自分の表情が険しいものになっているのだと、分かりやすく萎縮する少女を見ながら思う。怯えさせるつもりなどないのだが、いつものように大人の余裕とばかりに、へらりと笑ってやることは出来なかった。
「……ごめんなさい」
しかし消えそうな声でそう言いながらも、なまえはふにゃりと表情を緩めてみせた。僕がツンと口先を尖らせると、教えていないのにこちらのご機嫌をとるように、ふにっと少女の唇が重なる。背中に腕を回して抱き寄せると、彼女は僕に身体を委ねた。
「そういえば。下拵えしたお野菜やお肉を一通り持ってきたんですけど、さとるさんは何か食べたいものありますか?」
次の段階へ進もうかどうか、キスの合間でなんとなく見つめ合っていると、幼い婚約者はふと思い出したようにテーブルの上の大きな紙袋に目線をやった。最初から僕の視界にも入っていたが、なまえはいつも荷物が多いので特段気に留めていなかった。彼女を抱きしめたとき、シャンプーの香りだけではないと思っていたが、まさかその中身が全て手の加えられた食材だとは。

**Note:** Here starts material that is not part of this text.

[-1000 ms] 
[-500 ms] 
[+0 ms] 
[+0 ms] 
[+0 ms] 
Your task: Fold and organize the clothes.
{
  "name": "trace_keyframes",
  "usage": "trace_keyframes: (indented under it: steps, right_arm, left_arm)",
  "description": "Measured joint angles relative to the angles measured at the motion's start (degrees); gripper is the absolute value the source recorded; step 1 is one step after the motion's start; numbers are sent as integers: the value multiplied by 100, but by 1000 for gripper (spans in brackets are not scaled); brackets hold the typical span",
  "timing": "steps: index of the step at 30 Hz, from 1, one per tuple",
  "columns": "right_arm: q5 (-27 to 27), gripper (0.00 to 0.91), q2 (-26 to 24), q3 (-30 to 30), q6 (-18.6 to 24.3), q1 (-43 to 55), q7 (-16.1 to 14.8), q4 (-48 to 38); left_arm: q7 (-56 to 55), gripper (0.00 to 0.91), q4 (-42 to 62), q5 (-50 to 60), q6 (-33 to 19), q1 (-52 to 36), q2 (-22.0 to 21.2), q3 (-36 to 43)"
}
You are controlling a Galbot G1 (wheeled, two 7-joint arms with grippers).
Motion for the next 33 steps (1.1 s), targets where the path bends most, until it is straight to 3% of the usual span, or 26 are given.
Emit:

けれど一度意識をそっちに持っていかれると身体は正直で、幼い子どものようにぐぅと僕の腹の音が鳴る。昼に食事をして以降今日は合間で甘いものも何も食べておらず、今更ながら夕飯にはちょうど良い時間帯になっていた。
「……鍋とかがいい。味はなんでも」
「それならすぐ出来ます。ここ最近は特にお疲れのようですから、さとるさんは休んでいて下さいね。私、準備してきますから」
そう告げるとなまえは僕に預けていた身体を起こし、持参した食材全てを持ってキッチンの奥へ消えて行った。彼女の言葉で、この数日はいつも以上に眠れていなかった事を思い出す。
だから心も少し不安定になっていたのだろう。キスをして、ただ抱き合っていただけなのに、ほんの少し離れた途端になまえの体温が恋しくなった。少し歩いて腕を伸ばせば、彼女は僕の手の届く場所にいるのに、だ。